§ Dataset extract:
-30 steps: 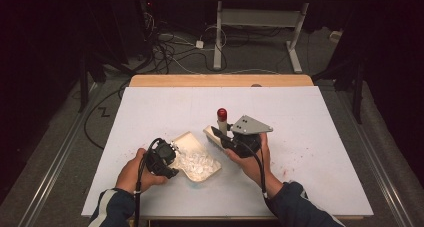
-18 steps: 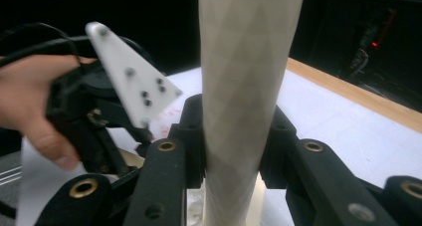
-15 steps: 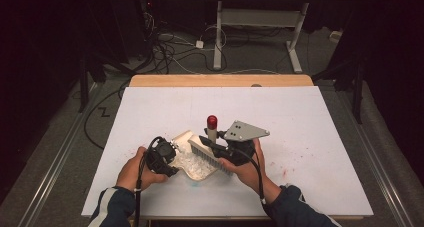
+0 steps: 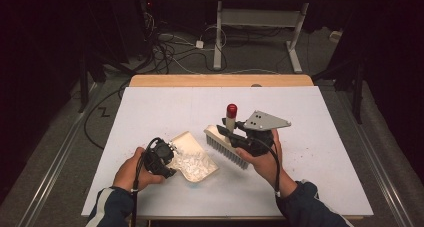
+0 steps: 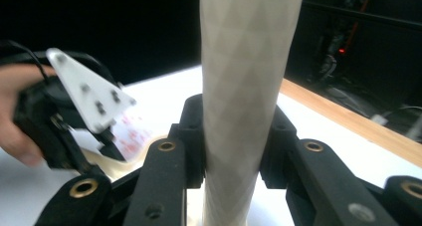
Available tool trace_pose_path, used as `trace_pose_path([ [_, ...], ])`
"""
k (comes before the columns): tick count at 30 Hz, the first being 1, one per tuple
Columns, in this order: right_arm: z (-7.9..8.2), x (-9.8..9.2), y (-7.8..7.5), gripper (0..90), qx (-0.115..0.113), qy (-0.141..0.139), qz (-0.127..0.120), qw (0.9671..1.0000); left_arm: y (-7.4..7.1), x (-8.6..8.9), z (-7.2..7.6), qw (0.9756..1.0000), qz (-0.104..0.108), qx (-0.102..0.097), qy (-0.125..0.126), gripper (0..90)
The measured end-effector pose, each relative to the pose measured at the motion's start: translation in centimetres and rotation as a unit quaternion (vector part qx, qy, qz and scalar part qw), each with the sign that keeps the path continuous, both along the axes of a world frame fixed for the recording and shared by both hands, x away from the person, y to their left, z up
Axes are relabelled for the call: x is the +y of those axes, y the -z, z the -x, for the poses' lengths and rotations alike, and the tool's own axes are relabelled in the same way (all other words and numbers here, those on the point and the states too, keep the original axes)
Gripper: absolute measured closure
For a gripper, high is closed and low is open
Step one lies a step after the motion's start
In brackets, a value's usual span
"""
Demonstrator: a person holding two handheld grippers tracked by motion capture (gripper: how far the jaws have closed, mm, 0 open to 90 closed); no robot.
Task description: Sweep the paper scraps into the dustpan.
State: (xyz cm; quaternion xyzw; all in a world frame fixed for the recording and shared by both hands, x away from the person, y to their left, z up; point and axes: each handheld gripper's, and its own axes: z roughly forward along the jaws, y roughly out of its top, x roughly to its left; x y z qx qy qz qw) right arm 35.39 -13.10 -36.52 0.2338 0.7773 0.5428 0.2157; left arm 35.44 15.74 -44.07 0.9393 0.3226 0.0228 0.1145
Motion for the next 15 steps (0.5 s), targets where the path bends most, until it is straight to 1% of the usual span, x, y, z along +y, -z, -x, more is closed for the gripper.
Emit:
trace_pose_path([
  [2, -0.2, -0.3, 0.5, 70.4, -0.001, 0.012, 0.020, 0.9997, -0.1, 0.0, 0.0, 1.0000, -0.003, 0.004, 0.001, 63.2],
  [5, -0.6, -0.3, 1.4, 70.4, 0.011, 0.016, 0.035, 0.9992, -0.6, 0.3, 0.2, 0.9999, -0.007, 0.009, 0.009, 63.1],
  [7, -0.6, -0.2, 1.8, 70.4, 0.010, 0.020, 0.043, 0.9988, -1.0, 0.7, 0.4, 0.9999, -0.004, 0.009, 0.010, 63.1],
  [10, -0.6, 0.1, 2.2, 70.4, 0.008, 0.025, 0.041, 0.9988, -1.3, 1.2, 0.7, 0.9999, -0.004, 0.011, 0.013, 63.0],
  [13, -0.7, 0.1, 2.1, 70.4, -0.008, 0.039, 0.043, 0.9983, -1.2, 1.3, 0.9, 0.9998, -0.007, 0.013, 0.015, 63.1],
  [15, -0.9, -0.1, 1.9, 70.4, -0.015, 0.046, 0.037, 0.9981, -1.1, 1.2, 0.9, 0.9997, -0.012, 0.013, 0.017, 63.1],
])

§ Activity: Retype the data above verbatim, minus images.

§ Response area:
-30 steps: 
-18 steps: 
-15 steps: 
+0 steps: 
+0 steps: 
Available tool trace_pose_path, used as `trace_pose_path([ [_, ...], ])`
"""
k (comes before the columns): tick count at 30 Hz, the first being 1, one per tuple
Columns, in this order: right_arm: z (-7.9..8.2), x (-9.8..9.2), y (-7.8..7.5), gripper (0..90), qx (-0.115..0.113), qy (-0.141..0.139), qz (-0.127..0.120), qw (0.9671..1.0000); left_arm: y (-7.4..7.1), x (-8.6..8.9), z (-7.2..7.6), qw (0.9756..1.0000), qz (-0.104..0.108), qx (-0.102..0.097), qy (-0.125..0.126), gripper (0..90)
The measured end-effector pose, each relative to the pose measured at the motion's start: translation in centimetres and rotation as a unit quaternion (vector part qx, qy, qz and scalar part qw), each with the sign that keeps the path continuous, both along the axes of a world frame fixed for the recording and shared by both hands, x away from the person, y to their left, z up
Axes are relabelled for the call: x is the +y of those axes, y the -z, z the -x, for the poses' lengths and rotations alike, and the tool's own axes are relabelled in the same way (all other words and numbers here, those on the point and the states too, keep the original axes)
Gripper: absolute measured closure
For a gripper, high is closed and low is open
Step one lies a step after the motion's start
In brackets, a value's usual span
"""
Demonstrator: a person holding two handheld grippers tracked by motion capture (gripper: how far the jaws have closed, mm, 0 open to 90 closed); no robot.
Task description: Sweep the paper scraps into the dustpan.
State: (xyz cm; quaternion xyzw; all in a world frame fixed for the recording and shared by both hands, x away from the person, y to their left, z up; point and axes: each handheld gripper's, and its own axes: z roughly forward along the jaws, y roughly out of its top, x roughly to its left; x y z qx qy qz qw) right arm 35.39 -13.10 -36.52 0.2338 0.7773 0.5428 0.2157; left arm 35.44 15.74 -44.07 0.9393 0.3226 0.0228 0.1145
Motion for the next 15 steps (0.5 s), targets where the path bends most, until it is straight to 1% of the usual span, x, y, z along +y, -z, -x, more is closed for the gripper.
Emit:
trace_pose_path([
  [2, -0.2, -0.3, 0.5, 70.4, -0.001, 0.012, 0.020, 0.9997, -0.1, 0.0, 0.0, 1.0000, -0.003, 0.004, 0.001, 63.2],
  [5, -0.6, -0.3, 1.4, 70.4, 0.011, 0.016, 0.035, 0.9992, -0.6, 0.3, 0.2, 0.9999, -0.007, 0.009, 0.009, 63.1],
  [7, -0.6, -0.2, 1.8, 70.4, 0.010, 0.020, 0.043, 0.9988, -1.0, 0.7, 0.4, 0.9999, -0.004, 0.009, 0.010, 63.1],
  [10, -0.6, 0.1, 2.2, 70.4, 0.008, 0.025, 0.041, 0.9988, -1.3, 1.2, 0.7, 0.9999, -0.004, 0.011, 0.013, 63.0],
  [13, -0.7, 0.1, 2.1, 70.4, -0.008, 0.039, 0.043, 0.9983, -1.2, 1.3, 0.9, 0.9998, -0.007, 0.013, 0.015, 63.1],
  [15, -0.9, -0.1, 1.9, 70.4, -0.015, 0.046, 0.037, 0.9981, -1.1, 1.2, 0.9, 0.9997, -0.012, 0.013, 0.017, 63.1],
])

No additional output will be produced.